What the exercise asks: Search through the entries for the word "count" and copy every line that has it.

Supplied data:
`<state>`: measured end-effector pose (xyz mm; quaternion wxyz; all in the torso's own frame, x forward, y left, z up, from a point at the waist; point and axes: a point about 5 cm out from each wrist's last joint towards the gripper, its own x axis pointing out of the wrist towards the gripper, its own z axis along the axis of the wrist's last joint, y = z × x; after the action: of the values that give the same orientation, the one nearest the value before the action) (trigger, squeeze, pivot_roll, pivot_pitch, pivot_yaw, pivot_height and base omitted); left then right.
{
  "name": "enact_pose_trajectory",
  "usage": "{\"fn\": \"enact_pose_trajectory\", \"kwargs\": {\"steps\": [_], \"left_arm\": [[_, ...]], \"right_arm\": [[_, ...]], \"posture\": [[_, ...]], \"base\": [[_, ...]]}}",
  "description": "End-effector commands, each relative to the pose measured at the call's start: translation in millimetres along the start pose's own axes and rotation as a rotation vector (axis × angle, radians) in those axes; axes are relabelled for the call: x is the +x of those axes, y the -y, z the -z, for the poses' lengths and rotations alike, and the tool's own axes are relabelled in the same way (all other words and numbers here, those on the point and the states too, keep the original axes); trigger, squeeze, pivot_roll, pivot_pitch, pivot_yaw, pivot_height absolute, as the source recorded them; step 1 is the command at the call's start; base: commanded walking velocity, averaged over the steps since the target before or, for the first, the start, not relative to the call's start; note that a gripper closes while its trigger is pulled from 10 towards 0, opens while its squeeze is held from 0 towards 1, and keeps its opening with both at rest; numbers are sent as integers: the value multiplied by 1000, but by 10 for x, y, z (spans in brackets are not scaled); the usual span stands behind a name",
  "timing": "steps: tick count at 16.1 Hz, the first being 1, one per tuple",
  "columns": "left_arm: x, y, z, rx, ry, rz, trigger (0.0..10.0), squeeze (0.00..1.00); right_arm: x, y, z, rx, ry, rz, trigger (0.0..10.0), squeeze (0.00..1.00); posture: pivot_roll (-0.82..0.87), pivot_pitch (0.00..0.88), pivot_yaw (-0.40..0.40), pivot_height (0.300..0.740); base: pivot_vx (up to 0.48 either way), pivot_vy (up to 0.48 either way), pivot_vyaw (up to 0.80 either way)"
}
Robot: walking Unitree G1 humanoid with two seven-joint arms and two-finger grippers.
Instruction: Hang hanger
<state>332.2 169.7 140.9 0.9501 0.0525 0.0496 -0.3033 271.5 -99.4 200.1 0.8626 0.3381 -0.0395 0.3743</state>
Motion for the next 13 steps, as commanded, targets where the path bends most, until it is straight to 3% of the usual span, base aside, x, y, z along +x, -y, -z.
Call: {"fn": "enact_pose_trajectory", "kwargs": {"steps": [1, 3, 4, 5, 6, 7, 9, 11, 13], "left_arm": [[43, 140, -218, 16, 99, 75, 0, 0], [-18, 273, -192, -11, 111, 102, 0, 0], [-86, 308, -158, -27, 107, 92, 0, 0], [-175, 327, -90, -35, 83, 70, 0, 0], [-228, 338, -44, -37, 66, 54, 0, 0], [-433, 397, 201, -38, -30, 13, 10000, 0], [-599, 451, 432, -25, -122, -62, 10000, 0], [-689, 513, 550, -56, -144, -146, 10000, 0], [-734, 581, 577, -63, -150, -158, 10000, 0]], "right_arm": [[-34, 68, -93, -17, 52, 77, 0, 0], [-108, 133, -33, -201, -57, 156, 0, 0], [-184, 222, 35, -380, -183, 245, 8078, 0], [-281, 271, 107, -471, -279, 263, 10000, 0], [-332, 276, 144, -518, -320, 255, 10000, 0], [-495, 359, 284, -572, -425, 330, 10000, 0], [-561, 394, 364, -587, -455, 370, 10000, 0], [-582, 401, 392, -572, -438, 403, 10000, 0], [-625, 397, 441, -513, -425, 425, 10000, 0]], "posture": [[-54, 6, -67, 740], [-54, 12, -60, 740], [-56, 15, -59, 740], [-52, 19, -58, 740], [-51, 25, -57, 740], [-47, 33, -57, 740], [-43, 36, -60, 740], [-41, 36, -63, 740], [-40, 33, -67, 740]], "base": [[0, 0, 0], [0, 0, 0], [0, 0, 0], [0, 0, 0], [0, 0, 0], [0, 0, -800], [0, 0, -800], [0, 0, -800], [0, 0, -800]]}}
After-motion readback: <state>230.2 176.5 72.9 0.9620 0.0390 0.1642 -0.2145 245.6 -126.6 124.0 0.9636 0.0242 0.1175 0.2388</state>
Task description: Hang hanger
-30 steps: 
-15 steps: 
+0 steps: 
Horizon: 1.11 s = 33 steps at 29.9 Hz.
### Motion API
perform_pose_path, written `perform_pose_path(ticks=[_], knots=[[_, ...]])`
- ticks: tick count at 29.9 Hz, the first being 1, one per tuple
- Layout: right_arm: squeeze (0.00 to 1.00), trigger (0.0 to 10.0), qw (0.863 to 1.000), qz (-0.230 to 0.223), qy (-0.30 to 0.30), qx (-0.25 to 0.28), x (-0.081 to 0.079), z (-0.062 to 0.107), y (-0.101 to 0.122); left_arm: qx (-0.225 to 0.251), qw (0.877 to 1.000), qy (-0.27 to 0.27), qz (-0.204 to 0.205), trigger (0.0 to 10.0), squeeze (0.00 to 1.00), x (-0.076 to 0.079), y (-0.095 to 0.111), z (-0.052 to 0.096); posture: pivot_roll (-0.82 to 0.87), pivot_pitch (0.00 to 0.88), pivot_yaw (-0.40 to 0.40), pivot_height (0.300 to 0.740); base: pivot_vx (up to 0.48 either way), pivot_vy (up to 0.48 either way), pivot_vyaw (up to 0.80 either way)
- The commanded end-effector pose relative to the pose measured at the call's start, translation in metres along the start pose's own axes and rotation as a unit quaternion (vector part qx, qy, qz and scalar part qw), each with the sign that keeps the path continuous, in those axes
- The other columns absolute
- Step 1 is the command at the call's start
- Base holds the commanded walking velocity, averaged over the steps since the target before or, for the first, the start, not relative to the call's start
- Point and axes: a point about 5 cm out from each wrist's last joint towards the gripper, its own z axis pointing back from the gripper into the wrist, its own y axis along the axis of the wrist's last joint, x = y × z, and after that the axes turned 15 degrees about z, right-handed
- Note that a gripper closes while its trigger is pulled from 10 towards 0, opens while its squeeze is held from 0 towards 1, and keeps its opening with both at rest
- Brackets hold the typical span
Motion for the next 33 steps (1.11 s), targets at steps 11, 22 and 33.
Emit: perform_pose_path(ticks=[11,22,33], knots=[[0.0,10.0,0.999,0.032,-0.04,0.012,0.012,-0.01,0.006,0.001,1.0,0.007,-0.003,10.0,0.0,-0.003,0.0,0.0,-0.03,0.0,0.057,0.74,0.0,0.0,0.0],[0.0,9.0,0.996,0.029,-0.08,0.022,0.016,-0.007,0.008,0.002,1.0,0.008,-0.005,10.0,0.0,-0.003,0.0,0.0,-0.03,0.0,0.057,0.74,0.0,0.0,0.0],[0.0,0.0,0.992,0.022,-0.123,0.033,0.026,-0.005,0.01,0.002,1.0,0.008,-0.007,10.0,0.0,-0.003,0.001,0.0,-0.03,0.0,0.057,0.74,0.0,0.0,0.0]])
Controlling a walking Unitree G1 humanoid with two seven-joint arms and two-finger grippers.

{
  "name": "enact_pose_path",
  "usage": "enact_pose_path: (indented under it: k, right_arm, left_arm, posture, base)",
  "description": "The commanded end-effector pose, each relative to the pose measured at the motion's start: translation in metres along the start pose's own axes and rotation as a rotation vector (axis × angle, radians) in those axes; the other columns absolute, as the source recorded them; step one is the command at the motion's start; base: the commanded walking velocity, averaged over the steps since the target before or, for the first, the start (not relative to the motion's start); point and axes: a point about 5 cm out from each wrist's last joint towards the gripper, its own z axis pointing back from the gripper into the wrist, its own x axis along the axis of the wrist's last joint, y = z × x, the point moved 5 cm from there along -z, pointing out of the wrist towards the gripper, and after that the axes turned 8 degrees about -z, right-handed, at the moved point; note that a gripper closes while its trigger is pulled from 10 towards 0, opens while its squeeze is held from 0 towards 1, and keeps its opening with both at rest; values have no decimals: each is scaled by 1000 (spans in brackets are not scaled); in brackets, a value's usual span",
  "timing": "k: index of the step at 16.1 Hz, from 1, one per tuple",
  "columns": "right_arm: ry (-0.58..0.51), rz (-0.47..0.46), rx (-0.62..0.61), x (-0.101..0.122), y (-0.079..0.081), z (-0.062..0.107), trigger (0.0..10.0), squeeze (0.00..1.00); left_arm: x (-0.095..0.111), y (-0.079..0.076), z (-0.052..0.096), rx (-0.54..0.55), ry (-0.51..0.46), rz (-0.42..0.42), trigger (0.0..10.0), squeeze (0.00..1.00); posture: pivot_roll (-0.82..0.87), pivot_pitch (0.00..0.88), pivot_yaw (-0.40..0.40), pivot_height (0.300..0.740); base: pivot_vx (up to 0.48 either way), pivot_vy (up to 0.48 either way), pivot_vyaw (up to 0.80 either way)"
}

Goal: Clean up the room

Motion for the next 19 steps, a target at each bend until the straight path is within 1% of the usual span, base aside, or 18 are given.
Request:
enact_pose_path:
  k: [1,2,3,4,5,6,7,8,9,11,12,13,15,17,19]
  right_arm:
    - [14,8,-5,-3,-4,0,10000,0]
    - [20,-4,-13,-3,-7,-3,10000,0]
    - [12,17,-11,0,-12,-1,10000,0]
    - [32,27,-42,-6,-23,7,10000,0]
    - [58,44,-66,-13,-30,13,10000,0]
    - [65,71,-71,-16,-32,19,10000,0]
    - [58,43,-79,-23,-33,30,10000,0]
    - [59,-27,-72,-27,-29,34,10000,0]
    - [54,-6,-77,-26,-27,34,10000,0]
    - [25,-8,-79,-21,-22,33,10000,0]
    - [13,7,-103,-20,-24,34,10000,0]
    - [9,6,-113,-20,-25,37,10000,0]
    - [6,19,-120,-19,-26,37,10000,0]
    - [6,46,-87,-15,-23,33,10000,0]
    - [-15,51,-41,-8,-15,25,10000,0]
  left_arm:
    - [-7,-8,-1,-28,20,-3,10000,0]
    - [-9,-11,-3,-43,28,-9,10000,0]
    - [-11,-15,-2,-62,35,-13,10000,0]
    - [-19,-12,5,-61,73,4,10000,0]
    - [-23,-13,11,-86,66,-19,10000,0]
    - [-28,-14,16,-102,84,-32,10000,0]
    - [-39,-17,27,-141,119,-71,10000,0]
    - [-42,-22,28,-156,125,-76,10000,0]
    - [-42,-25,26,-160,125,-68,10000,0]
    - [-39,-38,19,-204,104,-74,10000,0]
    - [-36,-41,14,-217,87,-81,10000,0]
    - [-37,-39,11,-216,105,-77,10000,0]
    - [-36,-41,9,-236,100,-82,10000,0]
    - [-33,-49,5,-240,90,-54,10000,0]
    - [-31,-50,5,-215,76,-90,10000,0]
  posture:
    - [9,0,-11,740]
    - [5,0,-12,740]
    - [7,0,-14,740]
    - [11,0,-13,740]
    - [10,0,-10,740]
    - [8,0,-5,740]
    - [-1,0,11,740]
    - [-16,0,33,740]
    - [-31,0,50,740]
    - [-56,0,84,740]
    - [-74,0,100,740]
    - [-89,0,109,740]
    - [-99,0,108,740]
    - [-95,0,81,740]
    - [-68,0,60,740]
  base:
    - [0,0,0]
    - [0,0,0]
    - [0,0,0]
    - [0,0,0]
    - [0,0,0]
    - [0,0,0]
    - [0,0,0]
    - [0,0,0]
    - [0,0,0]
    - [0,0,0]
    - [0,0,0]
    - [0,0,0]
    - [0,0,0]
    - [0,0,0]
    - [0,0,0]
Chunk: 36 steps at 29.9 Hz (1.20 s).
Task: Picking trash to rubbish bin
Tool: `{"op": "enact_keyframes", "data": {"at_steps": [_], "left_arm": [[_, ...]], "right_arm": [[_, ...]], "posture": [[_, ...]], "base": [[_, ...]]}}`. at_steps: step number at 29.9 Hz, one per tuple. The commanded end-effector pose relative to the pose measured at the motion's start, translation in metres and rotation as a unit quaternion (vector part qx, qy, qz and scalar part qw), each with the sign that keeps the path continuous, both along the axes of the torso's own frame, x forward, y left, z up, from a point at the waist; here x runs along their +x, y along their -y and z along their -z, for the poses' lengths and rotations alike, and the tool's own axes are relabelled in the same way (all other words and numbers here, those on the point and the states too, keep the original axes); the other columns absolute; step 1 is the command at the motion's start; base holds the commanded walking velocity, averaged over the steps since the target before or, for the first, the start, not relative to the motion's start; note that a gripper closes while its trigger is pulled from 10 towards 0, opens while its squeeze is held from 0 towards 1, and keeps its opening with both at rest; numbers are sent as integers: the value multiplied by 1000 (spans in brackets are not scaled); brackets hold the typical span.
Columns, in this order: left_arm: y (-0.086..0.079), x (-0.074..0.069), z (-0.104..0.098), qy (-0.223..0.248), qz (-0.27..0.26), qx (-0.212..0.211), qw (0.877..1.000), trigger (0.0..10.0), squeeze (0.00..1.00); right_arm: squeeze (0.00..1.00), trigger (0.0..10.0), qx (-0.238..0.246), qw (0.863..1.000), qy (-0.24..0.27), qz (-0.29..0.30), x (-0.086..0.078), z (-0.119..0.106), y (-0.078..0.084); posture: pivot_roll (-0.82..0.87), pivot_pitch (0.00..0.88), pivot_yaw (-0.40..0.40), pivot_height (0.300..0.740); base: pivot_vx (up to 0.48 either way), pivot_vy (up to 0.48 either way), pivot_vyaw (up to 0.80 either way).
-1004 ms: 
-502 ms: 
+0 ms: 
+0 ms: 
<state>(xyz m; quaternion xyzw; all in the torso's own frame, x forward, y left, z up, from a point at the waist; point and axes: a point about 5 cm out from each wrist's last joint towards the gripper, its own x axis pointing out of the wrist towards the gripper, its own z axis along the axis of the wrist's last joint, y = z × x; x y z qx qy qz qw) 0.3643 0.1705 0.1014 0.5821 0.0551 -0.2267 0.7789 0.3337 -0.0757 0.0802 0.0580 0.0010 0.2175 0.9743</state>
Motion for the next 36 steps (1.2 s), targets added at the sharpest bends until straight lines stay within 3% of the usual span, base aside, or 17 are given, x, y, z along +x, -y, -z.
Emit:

Solution for this problem:
  "timing": "steps: tick count at 16.1 Hz, the first being 1, one per tuple",
- ticks: tick count at 29.9 Hz, the first being 1, one per tuple

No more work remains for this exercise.